**Activity:**
Only lines with the string "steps" matter here; gather them from the material below.

**Supplied information:**
•••
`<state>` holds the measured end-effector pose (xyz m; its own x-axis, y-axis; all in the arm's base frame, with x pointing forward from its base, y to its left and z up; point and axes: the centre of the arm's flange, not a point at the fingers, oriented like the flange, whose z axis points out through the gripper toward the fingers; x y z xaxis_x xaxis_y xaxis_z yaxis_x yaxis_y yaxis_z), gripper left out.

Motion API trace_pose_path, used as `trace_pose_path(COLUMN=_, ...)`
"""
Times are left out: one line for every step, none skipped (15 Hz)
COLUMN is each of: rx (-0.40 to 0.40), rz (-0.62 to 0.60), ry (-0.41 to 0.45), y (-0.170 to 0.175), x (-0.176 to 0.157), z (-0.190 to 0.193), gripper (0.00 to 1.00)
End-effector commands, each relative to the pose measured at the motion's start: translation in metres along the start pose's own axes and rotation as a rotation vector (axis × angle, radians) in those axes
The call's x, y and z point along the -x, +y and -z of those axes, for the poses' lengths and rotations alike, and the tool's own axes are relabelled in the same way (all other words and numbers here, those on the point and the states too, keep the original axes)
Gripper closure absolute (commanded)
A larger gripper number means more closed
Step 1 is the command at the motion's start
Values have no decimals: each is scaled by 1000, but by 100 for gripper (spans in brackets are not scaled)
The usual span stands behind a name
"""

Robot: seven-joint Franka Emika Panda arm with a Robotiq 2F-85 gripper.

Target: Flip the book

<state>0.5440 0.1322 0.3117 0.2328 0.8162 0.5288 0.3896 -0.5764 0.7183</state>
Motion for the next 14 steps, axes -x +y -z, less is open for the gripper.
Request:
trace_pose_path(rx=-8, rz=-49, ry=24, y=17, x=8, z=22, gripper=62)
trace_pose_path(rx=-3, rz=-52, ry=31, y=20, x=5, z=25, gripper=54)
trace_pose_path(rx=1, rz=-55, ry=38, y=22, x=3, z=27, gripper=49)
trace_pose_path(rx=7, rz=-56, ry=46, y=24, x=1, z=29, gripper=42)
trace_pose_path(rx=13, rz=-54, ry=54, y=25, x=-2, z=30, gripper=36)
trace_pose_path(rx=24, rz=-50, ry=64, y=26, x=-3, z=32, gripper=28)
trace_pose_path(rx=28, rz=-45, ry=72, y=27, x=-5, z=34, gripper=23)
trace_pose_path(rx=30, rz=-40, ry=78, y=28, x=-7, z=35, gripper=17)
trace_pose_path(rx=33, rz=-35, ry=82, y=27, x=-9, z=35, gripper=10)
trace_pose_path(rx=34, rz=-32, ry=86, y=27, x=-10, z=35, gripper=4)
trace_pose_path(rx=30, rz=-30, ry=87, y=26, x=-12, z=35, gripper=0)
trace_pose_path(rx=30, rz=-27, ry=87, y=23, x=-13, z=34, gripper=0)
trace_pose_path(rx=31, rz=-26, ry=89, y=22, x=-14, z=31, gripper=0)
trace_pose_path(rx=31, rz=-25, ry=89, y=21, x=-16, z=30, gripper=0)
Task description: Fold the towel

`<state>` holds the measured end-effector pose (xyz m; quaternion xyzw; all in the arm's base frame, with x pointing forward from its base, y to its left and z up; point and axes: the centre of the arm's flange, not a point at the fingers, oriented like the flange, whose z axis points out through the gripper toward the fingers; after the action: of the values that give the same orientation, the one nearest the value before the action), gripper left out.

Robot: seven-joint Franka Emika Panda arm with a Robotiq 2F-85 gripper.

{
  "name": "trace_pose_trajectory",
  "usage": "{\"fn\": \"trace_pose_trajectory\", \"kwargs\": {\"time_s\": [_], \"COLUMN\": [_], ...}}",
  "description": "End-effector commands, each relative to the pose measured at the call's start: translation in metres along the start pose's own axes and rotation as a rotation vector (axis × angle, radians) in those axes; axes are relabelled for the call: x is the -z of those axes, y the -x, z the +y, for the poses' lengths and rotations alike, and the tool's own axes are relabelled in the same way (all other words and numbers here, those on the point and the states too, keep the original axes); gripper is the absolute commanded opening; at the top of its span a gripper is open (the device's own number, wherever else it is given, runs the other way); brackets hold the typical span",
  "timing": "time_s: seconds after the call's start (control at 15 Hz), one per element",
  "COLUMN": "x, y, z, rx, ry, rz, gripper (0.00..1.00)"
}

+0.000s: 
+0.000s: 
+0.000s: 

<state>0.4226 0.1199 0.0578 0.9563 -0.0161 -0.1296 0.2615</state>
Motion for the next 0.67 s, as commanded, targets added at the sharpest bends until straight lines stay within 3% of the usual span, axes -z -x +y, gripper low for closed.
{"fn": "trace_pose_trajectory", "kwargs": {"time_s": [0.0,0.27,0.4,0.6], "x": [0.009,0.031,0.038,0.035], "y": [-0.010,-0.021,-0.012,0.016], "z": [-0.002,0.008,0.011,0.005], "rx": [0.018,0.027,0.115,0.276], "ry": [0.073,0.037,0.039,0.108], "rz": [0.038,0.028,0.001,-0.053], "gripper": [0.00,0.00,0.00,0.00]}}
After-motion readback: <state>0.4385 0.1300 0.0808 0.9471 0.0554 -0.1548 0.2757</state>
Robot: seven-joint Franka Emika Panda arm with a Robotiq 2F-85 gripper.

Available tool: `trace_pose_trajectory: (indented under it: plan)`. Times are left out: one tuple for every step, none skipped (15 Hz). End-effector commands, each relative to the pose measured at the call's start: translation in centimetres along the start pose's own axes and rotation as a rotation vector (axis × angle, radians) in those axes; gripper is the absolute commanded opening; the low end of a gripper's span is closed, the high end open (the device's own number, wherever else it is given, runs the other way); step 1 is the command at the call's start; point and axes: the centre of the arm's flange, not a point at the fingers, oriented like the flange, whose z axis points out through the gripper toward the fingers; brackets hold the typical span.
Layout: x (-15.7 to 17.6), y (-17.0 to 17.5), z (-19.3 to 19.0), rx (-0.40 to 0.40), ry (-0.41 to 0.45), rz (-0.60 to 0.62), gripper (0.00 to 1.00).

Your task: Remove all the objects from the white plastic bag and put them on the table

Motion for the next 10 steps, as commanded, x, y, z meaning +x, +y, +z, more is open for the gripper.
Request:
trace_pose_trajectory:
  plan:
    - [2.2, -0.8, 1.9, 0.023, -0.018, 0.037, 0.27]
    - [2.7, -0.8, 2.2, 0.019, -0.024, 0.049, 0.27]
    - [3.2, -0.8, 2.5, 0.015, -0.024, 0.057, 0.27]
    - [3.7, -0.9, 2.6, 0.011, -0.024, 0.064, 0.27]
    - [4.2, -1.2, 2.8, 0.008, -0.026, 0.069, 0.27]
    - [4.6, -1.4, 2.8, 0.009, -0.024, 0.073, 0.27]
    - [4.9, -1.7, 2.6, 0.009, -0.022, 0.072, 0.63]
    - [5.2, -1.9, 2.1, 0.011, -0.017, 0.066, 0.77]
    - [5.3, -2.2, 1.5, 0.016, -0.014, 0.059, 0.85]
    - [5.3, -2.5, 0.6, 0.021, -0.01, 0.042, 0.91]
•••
**Completed exercise:**
Motion for the next 14 steps, axes -x +y -z, less is open for the gripper.
Motion for the next 10 steps, as commanded, x, y, z meaning +x, +y, +z, more is open for the gripper.

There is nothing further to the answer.